Заратустра, сидящий во мне, вдруг подумал, что если бы я бежала по земле, то оставила бы следы на снегу и меня бы схватили. Крылья — превосходная вещь.

Бегство постыдно? Но все равно оно лучше, чем плен. Единственное бесчестье — это не быть свободным.

Пассажирам раздали наушники. Я включала по очереди разные музыкальные программы, недоумевая, как люди выдерживают эти децибелы. И вдруг наткнулась на Венгерскую рапсодию Листа — мое самое первое музыкальное воспоминание.

Мне два с половиной года, я в гостиной в Сюкугаве, мама с торжественным видом говорит мне: «Вот Венгерская рапсодия». Я слушаю, как будто это захватывающее приключение. А это и есть приключение. Плохие гонятся за хорошими, которые скачут на лошадях. Плохие тоже скачут на лошадях. Главное, кто быстрее. Иногда музыка говорит, что хорошие спасены, но нет, это западня, злые пустились на хитрость, чтобы хорошие подумали, будто они в безопасности, а тут их и застигнут врасплох. Ну наконец-то: хорошие догадались о коварстве преследователей, но слишком поздно, спасутся ли они теперь? Они скачут из последних сил, слившись со спинами своих коней, галоп измотал их, как и лошадей, я за них, я не знаю, хорошая я или плохая, но я на стороне тех, за кем гонятся, у меня душа беглеца, сердце мое бешено стучит, о, впереди пропасть, сумеют ли лошади перепрыгнуть, но прыгать надо, иначе попадешь в лапы к плохим, я слушаю, вытаращив глаза от страха, кони прыгают и приземляются на другом берегу, у самого-самого краешка, всё, спасены, плохие не отваживаются прыгать, у них не хватает храбрости, ведь им не от чего спасаться, стремление поймать не так сильно, как страх быть пойманным, и Венгерская рапсодия завершается победными звуками.

Я назвала самолет Пегасом. Музыка Листа удесятерила мое ликование. Мне двадцать три года, и я еще не нашла ничего из того, что ищу. Поэтому жизнь мне очень нравится. Прекрасно, когда в двадцать три года своя дорога еще не найдена.


Одиннадцатого января 1991 года я приземлилась в аэропорту Завентем. Меня встречала Жюльетта, я бросилась в ее объятия.

Когда мы наконец свое отвизжали, отмычали, отрычали, отблеяли, отклекотали, отверещали и отмяукали, мы посмотрели друг на друга, и сестра спросила:

— Ты ведь больше не уедешь?

— Я остаюсь! — объявила я, чтобы пресечь двусмысленность отрицательных вопросов.

Жюльетта привезла меня домой, в Брюссель.

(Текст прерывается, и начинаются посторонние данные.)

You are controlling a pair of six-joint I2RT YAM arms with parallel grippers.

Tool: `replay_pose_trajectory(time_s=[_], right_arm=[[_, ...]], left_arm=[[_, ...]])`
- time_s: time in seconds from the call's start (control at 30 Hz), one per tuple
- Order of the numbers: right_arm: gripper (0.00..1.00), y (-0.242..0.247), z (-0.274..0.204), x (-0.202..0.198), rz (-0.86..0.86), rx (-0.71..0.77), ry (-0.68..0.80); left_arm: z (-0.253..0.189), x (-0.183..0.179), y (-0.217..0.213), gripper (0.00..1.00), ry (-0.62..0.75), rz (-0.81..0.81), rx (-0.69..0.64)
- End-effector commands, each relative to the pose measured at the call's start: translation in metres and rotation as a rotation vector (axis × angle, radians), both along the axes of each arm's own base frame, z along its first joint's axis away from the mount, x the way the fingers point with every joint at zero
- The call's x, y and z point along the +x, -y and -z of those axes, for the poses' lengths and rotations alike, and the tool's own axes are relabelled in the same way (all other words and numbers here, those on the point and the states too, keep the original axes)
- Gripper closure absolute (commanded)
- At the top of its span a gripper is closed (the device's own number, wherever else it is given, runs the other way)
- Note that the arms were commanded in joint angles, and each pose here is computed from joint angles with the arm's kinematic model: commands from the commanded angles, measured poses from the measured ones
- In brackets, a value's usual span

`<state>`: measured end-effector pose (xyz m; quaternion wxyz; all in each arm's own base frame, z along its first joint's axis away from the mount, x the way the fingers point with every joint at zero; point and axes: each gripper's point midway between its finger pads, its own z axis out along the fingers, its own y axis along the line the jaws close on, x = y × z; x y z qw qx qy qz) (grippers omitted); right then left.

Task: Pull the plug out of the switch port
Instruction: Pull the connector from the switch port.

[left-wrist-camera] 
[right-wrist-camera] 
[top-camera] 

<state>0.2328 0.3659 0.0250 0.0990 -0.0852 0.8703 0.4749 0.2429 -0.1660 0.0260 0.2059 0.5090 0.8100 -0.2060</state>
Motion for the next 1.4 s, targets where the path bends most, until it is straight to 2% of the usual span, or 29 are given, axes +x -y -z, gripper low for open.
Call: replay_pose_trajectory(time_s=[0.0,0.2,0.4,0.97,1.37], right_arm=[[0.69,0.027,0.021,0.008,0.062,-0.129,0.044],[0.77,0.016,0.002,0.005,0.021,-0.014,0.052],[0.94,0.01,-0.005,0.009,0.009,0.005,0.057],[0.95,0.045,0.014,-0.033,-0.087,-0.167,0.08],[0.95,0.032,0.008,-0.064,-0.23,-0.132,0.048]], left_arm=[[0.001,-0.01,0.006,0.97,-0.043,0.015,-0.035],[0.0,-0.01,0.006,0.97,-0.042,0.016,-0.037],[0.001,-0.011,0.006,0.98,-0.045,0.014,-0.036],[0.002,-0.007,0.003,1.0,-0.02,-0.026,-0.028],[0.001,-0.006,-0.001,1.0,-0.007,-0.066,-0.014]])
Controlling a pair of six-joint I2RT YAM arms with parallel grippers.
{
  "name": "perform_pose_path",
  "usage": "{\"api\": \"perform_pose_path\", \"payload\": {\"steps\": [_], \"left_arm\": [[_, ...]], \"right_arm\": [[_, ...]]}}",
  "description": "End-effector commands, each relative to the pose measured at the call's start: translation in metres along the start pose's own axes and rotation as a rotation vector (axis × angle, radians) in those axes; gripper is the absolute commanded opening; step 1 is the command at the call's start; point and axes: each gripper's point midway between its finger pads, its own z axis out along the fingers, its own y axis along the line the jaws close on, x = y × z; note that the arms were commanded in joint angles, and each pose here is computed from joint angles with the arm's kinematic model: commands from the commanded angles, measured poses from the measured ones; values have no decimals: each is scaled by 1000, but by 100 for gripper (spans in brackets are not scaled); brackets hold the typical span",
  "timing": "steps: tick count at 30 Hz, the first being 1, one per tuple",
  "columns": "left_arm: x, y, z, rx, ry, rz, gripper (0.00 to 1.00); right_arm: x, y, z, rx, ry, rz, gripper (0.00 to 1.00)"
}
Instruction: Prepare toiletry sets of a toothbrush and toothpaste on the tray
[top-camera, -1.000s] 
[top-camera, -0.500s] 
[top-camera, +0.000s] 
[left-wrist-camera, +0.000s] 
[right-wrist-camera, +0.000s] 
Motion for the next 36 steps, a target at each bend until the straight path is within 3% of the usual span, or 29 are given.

Вот она, Бельгия. Я расчувствовалась, увидев низкое серенькое небо, тесные улицы, старушек в пальто, с неизменными сумочками в руках, трамваи.

— А Ринри? Он приедет? — спросила Жюльетта.

— Не думаю, — ответила я уклончиво.

Деликатная Жюльетта не стала допытываться.

Мы зажили вдвоем, как до моего отъезда. Жить с сестрой очень хорошо. Бельгийский Фонд социального страхования официально закрепил наш союз, присвоив мне статус домработницы. В моих документах значилось: «Домработница Жюльетты Нотомб». Такое не выдумаешь. Я подошла к своему ремеслу очень серьезно и стирала сестре белье.

Четырнадцатого января 1991 года я начала писать роман «Гигиена убийцы». Уходя утром на работу, Жюльетта мне говорила: «Пока, домработница!» Я долго писала, потом развешивала белье, забытое в стиральной машине. Вечером возвращалась Жюльетта и вознаграждала домработницу поцелуем.

В Японии я сэкономила часть своего заработка и привезла с собой. Я подсчитала, что на эти деньги смогу, не роскошествуя, продержаться года два. Если за два года я не найду издателя, беспечно говорила я себе, то тогда и подумаю, что делать дальше. Мне нравилась жизнь, которую я вела. По сравнению с работой в японской фирме это был просто рай.


Время от времени звонил телефон. Я всякий раз изумлялась, услышав голос Ринри. Я никогда не вспоминала о нем и не видела никакой связи между своей жизнью в Японии и в Бельгии: возможность телефонных разговоров между этими двумя мирами казалась мне такой же невероятной, как путешествие во времени. Ринри удивляло мое удивление.